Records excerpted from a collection

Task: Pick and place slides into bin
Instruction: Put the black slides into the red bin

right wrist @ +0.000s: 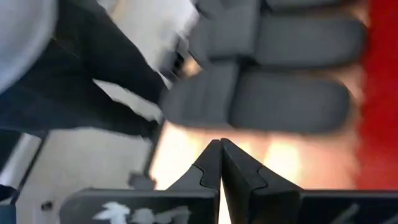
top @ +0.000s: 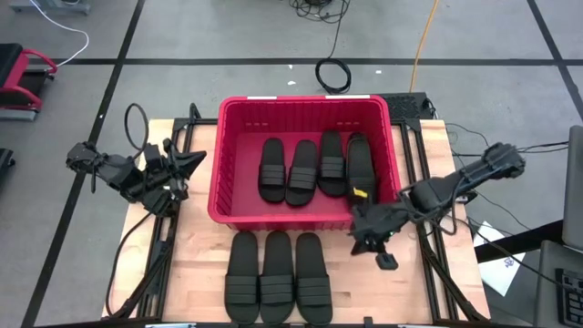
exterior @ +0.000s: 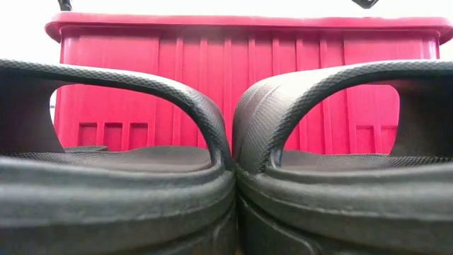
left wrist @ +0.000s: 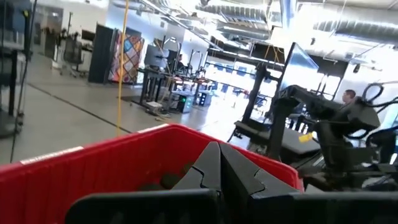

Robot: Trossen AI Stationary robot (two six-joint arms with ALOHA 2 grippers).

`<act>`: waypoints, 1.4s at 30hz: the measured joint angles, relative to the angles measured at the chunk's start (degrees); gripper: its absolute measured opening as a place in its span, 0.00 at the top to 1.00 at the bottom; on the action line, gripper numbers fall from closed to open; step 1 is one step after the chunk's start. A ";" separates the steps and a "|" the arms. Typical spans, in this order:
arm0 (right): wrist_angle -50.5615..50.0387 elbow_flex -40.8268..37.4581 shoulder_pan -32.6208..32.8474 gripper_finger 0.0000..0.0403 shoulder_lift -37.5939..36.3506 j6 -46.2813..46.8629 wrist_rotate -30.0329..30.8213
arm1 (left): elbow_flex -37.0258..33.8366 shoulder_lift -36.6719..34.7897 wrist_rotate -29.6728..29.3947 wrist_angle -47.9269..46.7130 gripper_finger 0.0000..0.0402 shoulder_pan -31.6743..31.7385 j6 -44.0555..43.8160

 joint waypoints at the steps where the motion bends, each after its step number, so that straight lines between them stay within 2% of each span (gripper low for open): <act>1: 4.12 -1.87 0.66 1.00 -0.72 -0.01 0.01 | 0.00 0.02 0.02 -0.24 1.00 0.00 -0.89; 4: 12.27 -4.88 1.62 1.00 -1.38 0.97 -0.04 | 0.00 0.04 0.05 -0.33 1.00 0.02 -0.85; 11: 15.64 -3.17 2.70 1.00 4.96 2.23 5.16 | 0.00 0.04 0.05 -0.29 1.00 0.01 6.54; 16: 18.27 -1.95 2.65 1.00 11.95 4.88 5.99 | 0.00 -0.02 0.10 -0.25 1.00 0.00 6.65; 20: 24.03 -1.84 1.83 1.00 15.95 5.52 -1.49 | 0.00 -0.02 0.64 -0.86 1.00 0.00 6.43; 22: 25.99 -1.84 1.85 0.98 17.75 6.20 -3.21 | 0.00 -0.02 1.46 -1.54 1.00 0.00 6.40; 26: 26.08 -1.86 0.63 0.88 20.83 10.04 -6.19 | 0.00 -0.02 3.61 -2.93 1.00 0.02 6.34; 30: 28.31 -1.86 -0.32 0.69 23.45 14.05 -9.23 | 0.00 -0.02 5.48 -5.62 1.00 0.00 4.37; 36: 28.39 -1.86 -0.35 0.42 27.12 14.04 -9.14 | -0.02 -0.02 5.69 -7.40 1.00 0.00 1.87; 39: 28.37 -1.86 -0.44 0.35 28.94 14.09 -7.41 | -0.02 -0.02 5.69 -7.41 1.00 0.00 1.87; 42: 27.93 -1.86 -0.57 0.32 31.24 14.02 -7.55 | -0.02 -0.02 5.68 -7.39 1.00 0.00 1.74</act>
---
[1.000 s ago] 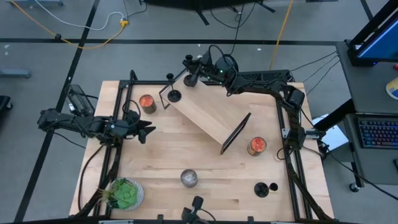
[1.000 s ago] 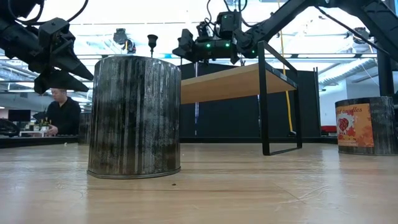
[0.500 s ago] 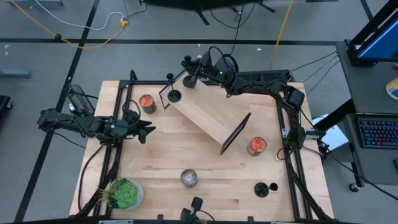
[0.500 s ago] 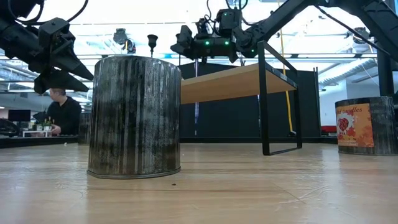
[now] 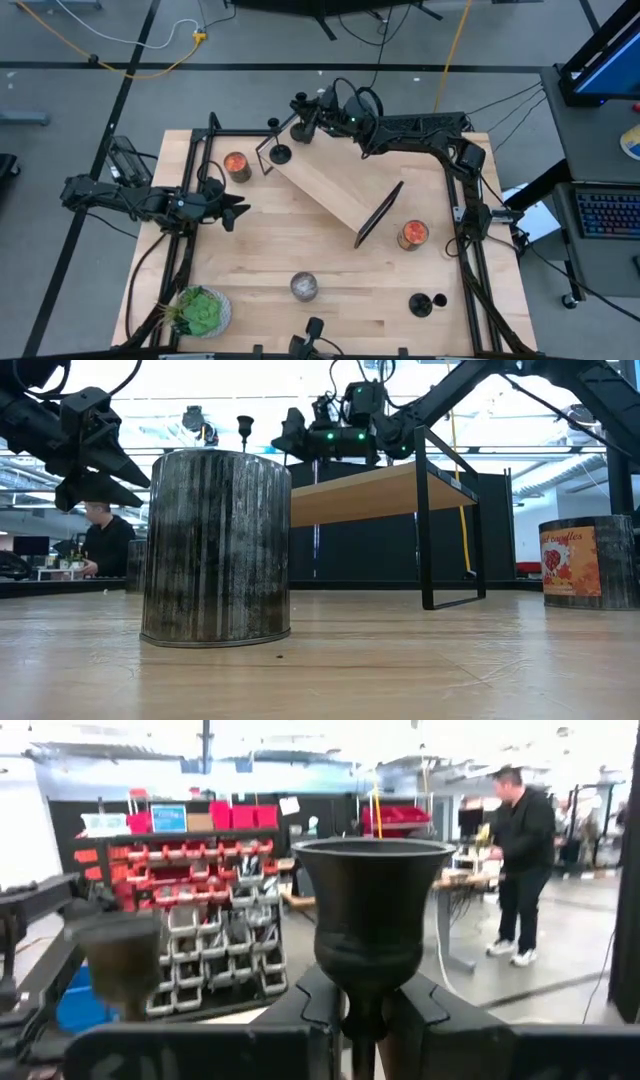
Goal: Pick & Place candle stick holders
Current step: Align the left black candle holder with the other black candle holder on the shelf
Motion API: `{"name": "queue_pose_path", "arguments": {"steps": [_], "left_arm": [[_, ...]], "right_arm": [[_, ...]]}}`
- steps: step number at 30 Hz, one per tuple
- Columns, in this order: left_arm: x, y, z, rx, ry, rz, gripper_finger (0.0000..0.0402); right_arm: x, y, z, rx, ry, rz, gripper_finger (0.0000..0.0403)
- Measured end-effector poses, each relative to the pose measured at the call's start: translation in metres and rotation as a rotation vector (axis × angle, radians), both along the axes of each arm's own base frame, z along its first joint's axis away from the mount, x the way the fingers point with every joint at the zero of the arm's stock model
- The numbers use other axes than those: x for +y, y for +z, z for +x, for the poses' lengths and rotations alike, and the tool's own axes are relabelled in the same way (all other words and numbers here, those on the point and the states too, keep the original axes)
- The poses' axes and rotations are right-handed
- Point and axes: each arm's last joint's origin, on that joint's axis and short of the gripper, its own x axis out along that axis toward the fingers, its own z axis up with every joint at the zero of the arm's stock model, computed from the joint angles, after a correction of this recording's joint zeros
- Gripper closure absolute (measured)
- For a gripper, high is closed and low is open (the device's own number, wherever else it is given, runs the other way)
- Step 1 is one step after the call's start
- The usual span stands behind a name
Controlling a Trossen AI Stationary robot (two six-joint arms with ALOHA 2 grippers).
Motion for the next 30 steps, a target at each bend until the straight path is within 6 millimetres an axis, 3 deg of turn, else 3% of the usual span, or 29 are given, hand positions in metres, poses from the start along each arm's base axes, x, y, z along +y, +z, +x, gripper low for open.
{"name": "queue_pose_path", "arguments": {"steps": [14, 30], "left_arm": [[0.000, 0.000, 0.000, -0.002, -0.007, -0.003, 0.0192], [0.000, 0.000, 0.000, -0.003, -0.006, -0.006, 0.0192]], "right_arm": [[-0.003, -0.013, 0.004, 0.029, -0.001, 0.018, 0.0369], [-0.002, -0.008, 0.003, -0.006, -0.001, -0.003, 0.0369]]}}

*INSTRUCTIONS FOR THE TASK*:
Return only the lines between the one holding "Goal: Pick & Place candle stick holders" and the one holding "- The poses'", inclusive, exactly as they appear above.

*RESPONSE TO THIS TASK*:
Goal: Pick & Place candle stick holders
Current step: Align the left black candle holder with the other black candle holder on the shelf
Motion API: `{"name": "queue_pose_path", "arguments": {"steps": [_], "left_arm": [[_, ...]], "right_arm": [[_, ...]]}}`
- steps: step number at 30 Hz, one per tuple
- Columns, in this order: left_arm: x, y, z, rx, ry, rz, gripper_finger (0.0000..0.0402); right_arm: x, y, z, rx, ry, rz, gripper_finger (0.0000..0.0403)
- Measured end-effector poses, each relative to the pose measured at the call's start: translation in metres and rotation as a rotation vector (axis × angle, radians), both along the axes of each arm's own base frame, z along its first joint's axis away from the mount, x the way the fingers point with every joint at the zero of the arm's stock model
- The numbers use other axes than those: x for +y, y for +z, z for +x, for the poses' lengths and rotations alike, and the tool's own axes are relabelled in the same way (all other words and numbers here, those on the point and the states too, keep the original axes)
- The poses' axes and rotations are right-handed

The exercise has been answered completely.